▶ **Problem requirements**: If a line in the records below contains "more", copy that line.

------ Source records ------

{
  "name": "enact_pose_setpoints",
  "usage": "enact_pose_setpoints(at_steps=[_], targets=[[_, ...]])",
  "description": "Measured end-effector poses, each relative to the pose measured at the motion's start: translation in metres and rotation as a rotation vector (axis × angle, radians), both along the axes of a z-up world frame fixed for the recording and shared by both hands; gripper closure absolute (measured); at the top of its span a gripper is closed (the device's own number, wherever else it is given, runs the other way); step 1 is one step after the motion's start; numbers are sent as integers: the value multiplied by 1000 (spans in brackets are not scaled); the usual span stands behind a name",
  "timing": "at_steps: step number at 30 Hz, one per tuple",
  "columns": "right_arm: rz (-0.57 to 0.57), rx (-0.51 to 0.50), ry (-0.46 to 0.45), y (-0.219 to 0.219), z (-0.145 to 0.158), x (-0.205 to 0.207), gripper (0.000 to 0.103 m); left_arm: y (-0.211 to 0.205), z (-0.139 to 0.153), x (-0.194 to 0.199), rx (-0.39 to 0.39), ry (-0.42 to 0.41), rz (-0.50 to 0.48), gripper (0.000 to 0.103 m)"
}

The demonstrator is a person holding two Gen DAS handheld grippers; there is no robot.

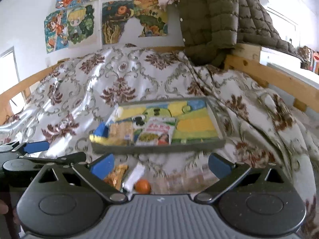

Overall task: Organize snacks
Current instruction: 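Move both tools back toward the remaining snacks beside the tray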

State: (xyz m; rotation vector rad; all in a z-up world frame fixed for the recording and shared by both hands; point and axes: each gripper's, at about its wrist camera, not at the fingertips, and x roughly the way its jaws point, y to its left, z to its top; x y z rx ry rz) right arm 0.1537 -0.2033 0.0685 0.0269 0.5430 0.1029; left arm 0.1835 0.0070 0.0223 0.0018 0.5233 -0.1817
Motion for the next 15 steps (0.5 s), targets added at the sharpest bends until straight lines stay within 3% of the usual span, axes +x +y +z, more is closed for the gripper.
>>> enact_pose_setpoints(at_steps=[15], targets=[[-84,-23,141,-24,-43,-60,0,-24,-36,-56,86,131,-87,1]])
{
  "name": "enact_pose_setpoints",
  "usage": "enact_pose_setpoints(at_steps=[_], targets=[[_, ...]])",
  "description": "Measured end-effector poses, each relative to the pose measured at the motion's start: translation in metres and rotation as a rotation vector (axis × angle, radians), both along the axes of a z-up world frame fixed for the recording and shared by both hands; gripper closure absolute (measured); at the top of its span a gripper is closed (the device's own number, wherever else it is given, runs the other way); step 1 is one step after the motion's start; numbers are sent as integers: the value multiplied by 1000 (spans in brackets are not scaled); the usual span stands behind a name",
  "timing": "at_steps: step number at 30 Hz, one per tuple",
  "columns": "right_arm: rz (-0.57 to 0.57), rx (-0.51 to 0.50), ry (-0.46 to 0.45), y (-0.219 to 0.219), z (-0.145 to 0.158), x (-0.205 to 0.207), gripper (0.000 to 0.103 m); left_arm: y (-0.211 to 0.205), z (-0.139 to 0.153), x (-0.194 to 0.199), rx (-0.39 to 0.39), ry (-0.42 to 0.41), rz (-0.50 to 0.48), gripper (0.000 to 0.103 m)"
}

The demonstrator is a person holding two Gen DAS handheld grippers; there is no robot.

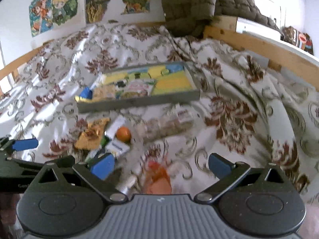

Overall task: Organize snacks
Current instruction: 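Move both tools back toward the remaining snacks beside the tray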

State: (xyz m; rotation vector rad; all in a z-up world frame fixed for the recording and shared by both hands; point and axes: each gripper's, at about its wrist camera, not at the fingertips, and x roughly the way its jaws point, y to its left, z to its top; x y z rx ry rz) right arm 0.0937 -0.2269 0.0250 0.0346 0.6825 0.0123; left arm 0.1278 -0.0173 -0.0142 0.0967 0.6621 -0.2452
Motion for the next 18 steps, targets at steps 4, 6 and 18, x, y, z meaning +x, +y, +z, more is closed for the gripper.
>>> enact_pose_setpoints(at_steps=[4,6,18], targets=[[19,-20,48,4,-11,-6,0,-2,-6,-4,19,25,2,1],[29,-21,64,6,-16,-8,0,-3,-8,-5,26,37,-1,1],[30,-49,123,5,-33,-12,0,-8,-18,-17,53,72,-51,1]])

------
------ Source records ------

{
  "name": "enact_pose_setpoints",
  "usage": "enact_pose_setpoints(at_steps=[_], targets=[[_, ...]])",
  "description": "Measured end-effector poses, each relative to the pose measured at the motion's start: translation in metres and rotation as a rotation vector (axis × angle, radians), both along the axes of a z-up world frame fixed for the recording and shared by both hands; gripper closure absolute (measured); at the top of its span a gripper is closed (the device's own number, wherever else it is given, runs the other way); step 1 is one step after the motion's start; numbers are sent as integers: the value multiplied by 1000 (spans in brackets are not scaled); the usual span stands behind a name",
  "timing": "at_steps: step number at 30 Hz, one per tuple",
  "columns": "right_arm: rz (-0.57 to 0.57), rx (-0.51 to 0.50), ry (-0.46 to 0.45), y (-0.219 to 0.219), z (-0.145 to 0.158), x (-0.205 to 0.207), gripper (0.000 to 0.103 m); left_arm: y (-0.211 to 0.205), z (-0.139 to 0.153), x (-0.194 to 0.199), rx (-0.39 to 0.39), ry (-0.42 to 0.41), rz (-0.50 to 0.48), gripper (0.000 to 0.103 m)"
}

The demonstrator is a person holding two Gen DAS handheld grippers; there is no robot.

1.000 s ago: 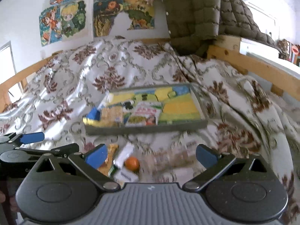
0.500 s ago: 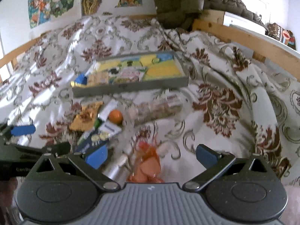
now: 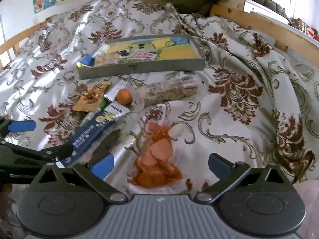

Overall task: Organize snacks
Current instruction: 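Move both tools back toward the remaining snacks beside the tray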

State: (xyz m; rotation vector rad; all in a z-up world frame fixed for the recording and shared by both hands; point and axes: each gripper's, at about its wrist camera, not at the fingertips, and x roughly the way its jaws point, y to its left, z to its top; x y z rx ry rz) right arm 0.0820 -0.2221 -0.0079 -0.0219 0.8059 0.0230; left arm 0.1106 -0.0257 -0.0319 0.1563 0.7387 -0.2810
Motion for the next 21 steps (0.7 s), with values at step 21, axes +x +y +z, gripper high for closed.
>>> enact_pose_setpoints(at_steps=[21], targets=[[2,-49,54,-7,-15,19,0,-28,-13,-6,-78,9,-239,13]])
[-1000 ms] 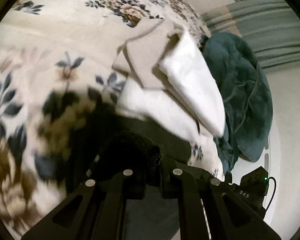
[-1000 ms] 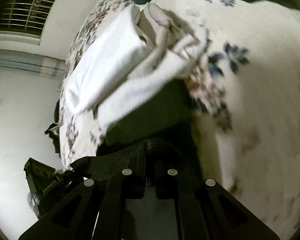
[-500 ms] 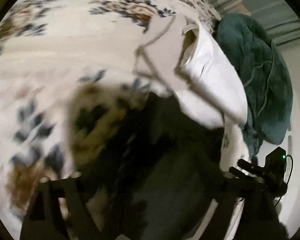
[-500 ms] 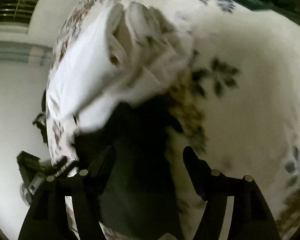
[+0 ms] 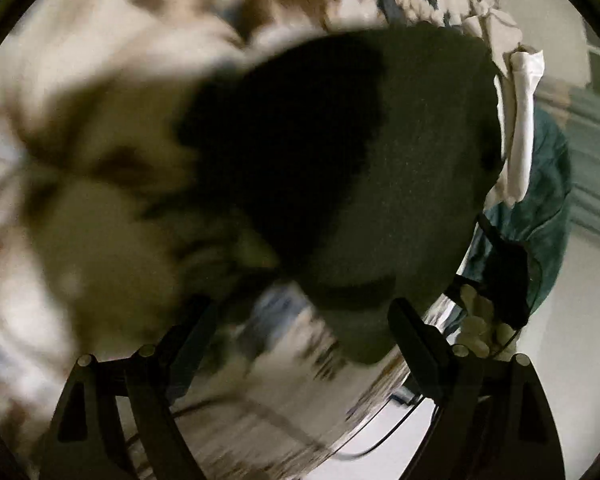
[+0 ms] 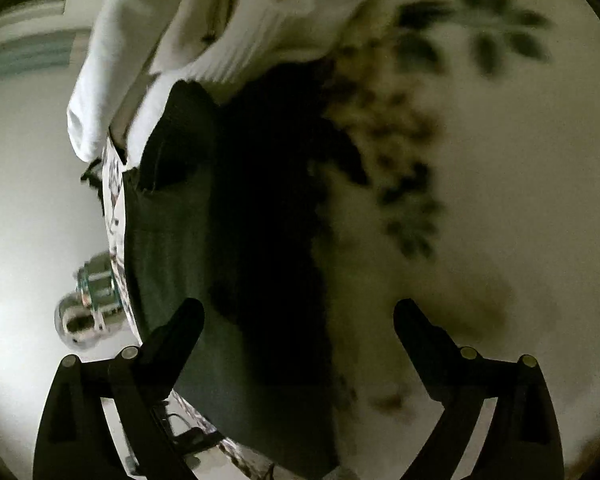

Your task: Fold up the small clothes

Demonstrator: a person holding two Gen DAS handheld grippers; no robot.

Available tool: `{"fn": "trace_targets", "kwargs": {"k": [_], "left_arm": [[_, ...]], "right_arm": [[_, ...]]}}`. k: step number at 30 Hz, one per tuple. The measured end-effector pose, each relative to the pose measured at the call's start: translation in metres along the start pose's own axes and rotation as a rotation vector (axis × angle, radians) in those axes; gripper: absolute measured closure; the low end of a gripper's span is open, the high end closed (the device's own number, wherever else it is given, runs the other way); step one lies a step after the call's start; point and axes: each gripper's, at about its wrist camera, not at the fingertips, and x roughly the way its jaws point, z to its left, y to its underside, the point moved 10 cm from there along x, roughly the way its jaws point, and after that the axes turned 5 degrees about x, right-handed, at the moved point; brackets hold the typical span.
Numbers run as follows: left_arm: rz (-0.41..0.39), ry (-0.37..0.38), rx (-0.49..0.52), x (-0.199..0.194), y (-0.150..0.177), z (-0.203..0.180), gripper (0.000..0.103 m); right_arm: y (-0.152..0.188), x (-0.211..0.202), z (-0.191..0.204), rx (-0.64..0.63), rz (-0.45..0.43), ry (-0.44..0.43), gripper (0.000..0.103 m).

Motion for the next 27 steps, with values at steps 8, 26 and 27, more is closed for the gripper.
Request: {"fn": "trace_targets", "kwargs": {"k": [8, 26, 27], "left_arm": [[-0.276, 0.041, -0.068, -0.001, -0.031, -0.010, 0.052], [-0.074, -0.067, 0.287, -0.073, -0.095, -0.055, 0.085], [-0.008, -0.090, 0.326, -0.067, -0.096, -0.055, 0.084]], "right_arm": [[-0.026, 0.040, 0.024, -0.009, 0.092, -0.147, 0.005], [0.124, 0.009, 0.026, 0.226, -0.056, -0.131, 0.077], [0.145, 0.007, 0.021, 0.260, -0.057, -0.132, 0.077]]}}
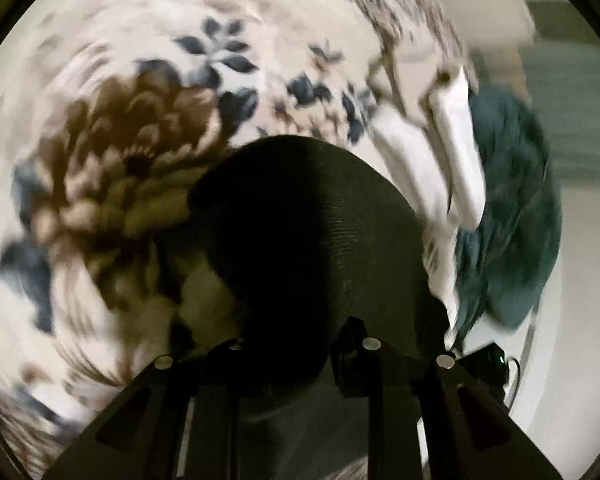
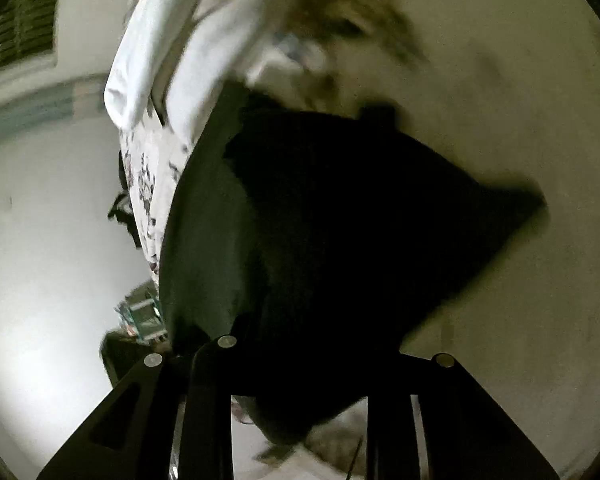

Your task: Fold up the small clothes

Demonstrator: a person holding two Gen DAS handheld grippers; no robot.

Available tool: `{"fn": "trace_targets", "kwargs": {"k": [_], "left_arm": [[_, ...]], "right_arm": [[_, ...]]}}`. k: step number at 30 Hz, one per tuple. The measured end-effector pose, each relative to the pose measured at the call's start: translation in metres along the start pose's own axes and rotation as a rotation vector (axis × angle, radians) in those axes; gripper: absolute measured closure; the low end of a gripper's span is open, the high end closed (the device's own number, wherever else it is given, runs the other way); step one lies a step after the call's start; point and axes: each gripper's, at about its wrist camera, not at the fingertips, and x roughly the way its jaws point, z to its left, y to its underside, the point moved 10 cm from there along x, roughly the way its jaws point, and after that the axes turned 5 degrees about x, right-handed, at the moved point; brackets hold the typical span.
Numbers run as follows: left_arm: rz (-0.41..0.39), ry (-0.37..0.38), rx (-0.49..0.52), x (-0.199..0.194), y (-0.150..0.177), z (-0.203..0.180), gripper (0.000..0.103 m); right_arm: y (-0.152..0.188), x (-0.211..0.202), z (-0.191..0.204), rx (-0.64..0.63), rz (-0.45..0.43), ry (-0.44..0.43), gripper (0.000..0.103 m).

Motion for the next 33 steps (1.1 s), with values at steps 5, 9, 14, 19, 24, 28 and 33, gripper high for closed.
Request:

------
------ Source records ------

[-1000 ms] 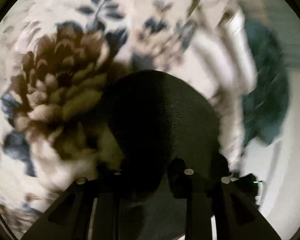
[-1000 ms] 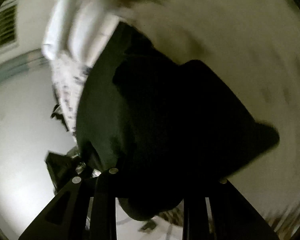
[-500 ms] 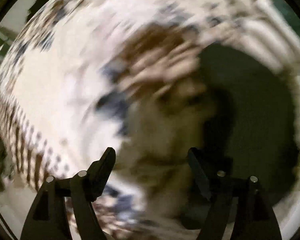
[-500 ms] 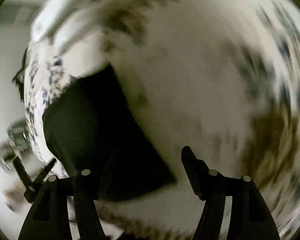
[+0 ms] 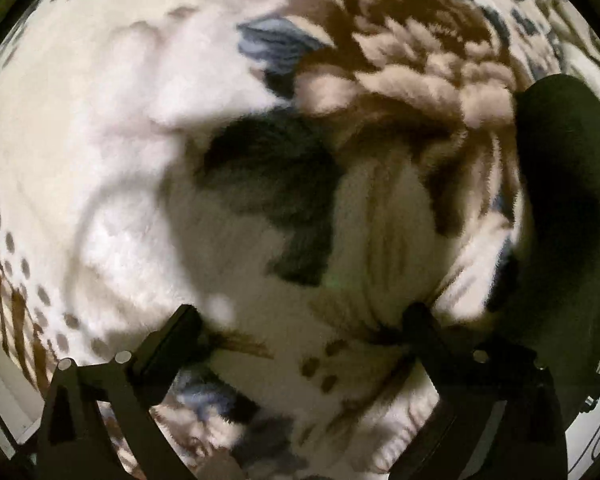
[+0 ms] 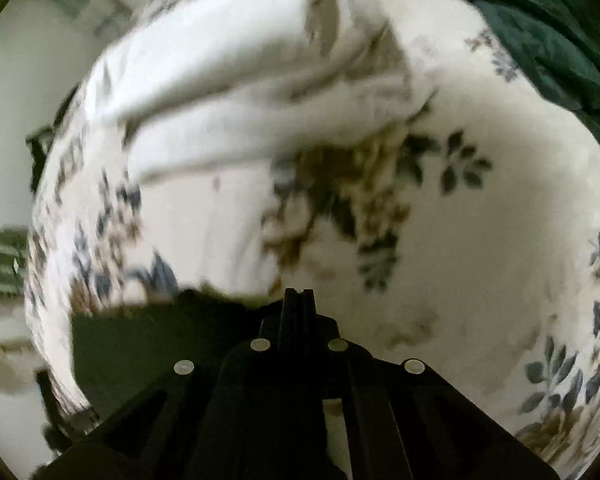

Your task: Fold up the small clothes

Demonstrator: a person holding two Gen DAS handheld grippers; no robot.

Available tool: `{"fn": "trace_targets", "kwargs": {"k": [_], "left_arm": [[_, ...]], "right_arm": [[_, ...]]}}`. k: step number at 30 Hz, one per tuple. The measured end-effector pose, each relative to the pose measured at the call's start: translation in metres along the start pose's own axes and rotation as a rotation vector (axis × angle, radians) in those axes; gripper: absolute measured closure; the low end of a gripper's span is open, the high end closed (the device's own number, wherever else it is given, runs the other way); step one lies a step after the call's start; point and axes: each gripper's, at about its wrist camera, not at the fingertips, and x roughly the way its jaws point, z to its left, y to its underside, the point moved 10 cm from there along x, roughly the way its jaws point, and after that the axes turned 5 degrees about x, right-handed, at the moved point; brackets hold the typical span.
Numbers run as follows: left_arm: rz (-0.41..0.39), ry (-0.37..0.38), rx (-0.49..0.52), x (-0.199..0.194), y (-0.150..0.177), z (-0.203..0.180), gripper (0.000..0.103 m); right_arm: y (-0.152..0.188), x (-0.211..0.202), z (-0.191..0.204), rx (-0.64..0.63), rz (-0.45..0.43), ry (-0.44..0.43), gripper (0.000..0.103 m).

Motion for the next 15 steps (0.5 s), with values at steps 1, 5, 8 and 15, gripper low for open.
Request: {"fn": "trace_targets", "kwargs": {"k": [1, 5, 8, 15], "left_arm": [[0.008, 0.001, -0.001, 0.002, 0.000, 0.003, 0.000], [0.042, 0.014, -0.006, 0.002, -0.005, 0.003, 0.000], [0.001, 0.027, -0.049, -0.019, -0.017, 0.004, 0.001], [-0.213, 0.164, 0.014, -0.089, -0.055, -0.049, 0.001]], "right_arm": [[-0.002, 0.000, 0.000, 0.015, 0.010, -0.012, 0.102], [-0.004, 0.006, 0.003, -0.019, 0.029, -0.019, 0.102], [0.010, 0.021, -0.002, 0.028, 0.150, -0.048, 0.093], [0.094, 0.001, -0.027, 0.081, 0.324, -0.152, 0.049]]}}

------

▶ **Exercise output**:
Motion for the next 15 steps (0.5 s), targets added at the sharpest bends until straight lines stay within 3% of the usual span, axes +x +y +z, more is closed for the gripper.
Motion for the next 18 steps, targets at steps 4, 6 and 18, x, y, z meaning +x, +y, +z, more is closed for the gripper.
Motion for the next 27 steps, with values at steps 8, 26 and 27, more is closed for the gripper.

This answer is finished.